WOCHENBLATT: Herr Bellmann, haben Sie ein Feedback von der Landesregierung und/oder vom Feuerwehrverband auf Ihre Kritik bekommen?
Volker Bellmann: Es gab keine Rückfragen von der Landesregierung bzw. vom Landesverband. Die CDU-Landtagsabgeordneten André Bock und Jan Bauer waren bei der Versammlung immerhin vor Ort.
WOCHENBLATT: Sie beklagten unter anderem Defizite bei den vom Land beschafften Stromaggregaten und Löschfahrzeugen für den Katastrophenschutz. Sind die Aggregate und Fahrzeuge trotz dieser Mängel uneingeschränkt einsetzbar?
Bellmann: Die Aggregate bzw. Fahrzeuge sind noch nicht ausgeliefert. Ich gehe davon aus, das die Fahrzeuge und Geräte einsatzfähig sind. Es wird den Landkreisen so etwas angeboten, ohne zu benennen, worauf man sich einlässt - etwa bei Kostenfragen für Reparaturen, Prüfungen, Einsatzradius oder bei der Bezuschussung für Lkw-Führerschein. Kurzugefasst: Es gibt keine Rahmenbedingungen, auf was man sich einlässt.

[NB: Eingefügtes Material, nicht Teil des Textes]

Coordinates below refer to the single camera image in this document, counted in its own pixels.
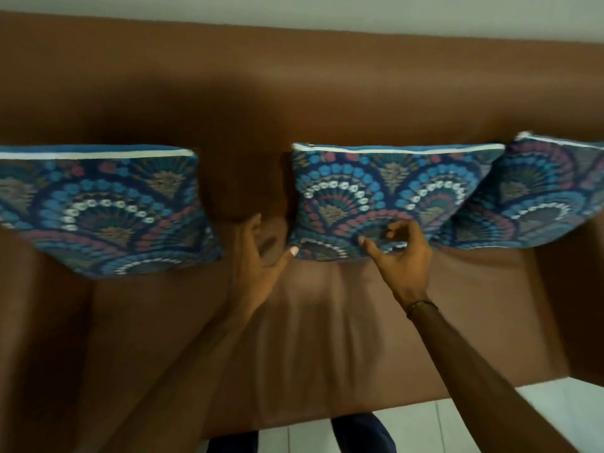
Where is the person's left hand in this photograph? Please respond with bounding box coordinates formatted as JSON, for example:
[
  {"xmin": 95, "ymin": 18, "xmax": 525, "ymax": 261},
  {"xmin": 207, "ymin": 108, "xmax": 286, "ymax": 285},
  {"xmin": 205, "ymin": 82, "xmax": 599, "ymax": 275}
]
[{"xmin": 229, "ymin": 213, "xmax": 301, "ymax": 323}]

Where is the person's right forearm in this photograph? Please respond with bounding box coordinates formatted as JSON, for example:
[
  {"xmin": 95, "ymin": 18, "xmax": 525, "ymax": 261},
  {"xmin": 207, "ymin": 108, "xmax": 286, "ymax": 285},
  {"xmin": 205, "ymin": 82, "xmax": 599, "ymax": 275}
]
[{"xmin": 409, "ymin": 304, "xmax": 582, "ymax": 453}]

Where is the person's left leg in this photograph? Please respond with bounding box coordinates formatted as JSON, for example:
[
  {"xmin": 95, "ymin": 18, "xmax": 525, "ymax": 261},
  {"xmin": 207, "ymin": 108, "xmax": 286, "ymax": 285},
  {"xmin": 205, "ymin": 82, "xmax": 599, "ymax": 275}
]
[{"xmin": 207, "ymin": 429, "xmax": 259, "ymax": 453}]

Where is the blue fan-patterned cushion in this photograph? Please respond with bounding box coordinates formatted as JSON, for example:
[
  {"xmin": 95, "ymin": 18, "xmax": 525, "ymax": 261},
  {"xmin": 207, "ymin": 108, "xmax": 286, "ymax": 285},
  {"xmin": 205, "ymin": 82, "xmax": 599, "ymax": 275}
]
[
  {"xmin": 0, "ymin": 144, "xmax": 223, "ymax": 279},
  {"xmin": 436, "ymin": 131, "xmax": 604, "ymax": 250},
  {"xmin": 287, "ymin": 142, "xmax": 506, "ymax": 261}
]

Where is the person's right leg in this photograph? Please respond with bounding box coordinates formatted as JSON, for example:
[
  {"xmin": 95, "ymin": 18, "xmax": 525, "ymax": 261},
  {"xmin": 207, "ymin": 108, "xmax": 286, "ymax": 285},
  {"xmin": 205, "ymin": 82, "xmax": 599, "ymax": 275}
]
[{"xmin": 330, "ymin": 414, "xmax": 398, "ymax": 453}]

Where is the brown fabric sofa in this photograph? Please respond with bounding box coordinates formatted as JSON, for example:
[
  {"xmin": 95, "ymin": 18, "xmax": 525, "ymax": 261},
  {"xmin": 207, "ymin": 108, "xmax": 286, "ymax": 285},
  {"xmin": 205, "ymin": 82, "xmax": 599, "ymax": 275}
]
[{"xmin": 0, "ymin": 10, "xmax": 604, "ymax": 453}]

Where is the beaded wrist bracelet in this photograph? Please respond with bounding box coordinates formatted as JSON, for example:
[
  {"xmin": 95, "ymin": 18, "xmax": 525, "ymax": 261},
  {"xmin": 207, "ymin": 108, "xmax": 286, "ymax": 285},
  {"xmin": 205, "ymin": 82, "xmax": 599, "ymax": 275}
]
[{"xmin": 406, "ymin": 300, "xmax": 436, "ymax": 320}]

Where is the person's leg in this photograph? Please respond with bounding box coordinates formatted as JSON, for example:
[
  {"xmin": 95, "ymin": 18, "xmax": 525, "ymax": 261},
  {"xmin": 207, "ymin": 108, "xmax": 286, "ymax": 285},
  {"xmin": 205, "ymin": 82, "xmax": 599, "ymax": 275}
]
[
  {"xmin": 207, "ymin": 429, "xmax": 259, "ymax": 453},
  {"xmin": 330, "ymin": 414, "xmax": 398, "ymax": 453}
]

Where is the person's left forearm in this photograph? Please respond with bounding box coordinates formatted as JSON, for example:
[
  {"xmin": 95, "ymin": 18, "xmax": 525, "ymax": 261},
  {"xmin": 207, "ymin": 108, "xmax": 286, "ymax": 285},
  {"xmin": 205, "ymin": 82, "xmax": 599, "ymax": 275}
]
[{"xmin": 108, "ymin": 310, "xmax": 265, "ymax": 453}]

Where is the person's right hand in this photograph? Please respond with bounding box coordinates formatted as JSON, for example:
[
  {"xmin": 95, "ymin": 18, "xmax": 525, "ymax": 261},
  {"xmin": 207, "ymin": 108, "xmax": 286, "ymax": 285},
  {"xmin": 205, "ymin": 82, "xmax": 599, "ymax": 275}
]
[{"xmin": 358, "ymin": 220, "xmax": 434, "ymax": 317}]

WOCHENBLATT: Statt bei Lehrgängen am Niedersächsischen Landesamt für Brand- und Katastrophenschutz (NLBK) in Celle sollen Truppführer künftig verstärkt online oder an ihren Heimatstandorten ausgebildet werden. Wie kommt es zu diesem "Sinneswandel", und welche Nachteile ergeben sich daraus aus Ihrer Sicht für die künftigen Ausbildungen?
Bellmann: Die Truppführerlehrgänge sollen in einer Kombination aus Onlineschulung und Praxisanteil vor Ort, voraussichtlich in der Heimatwehr, erfolgen. Den Nachteil sehen wir darin, dass die Ausbildung nur so gut ist, wie das Wissen in der jeweiligen Ortsfeuerwehr vorhanden ist. Auf diese Weise kommen keine neuen Sichtweisen dazu. Man hat festgestellt, das zum Beispiel die Truppführerausbildung aus 80 Prozent Wiederholung besteht und vielfach Wissen vermittelt wird, das für den Einsatzerfolg nicht erforderlich ist. Meine Meinung: Wenn 80 Prozent Wiederholung ist, muss man diesen Bereich anschauen und anpassen. Würde man die Ausbildung am NLBK zeitgemäßer gestalten und aktuelle Neuerungen einbringen, würde man jede Wochen 40 bis 50 Multiplikatoren in die Fläche entsenden.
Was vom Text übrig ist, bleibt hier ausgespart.